Arbitration awards were considerably higher than typical in-network payment amounts  Compared with the HCCI data, we found that the mean and median arbitration awards were 9.0 and 5.7 times higher, respectively, than the median in-network price for the same set of services, with 31 percent of cases decided for amounts more than ten times the median in network price (exhibit 1). Because commercial insurers tend to pay more than Medicare, the contrast is even starker with Medicare rates. The mean and median arbitration awards were 12.8 and 8.5 times Medicare prices, respectively, with 45 percent of cases awarded at amounts more than 10 times what Medicare would have paid (exhibit 2). In both comparisons, the large divergence between the relative mean and median awards primarily stemmed from the skewness of arbitrated payment amounts  

The New Jersey law mandates "baseball" arbitration, in which arbitrators must rule in favor of one of the two competing bids, rather than than splitting the difference. The study authors note that arbitration awards in New Jersey track pretty closely with the 80th percentile of billed charges -- which are many times higher than in-network rates:

Importantly to policy makers, it appears that arbitrators in New Jersey place a strong emphasis on the eightieth percentile of charges for services in dispute, which is an extremely high amount that is unilaterally set by providers and is largely untethered to market forces. Arbitrators in New Jersey are shown and instructed to consider this amount at the local level, as well as the ninetieth and ninety-fifth percentiles of charges, along with the same percentiles of in-network rates, based on data collected and compiled by FAIR Health. Although it is not the only metric shown to arbitrators, we found that decisions tracked closely to our approximation (using the HCCI data) of the benchmark of the eightieth percentile of charges.

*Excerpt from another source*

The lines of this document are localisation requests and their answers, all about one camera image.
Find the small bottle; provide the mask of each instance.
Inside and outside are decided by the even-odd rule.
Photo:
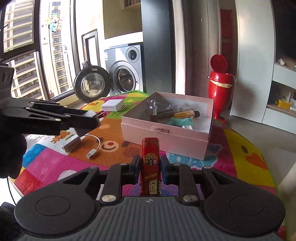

If arbitrators in NJ are "shown and instructed" to consider the high percentile-of-billed-charges benchmarks, it's not by statute. The statute specifies no standards at all by which arbitrators are to judge:

(4) The arbitration shall consist of a review of the written submissions by both parties, which shall include the final offer for the payment by the carrier for the out-of-network health care provider’s fee made pursuant to subsection c. of section 9 of this act and the final offer by the out-of-network provider for the fee the provider will accept as payment from the carrier; and

(5) The arbitrator’s decision shall be one of the two amounts submitted by the parties as their final offers and shall be binding on both parties. 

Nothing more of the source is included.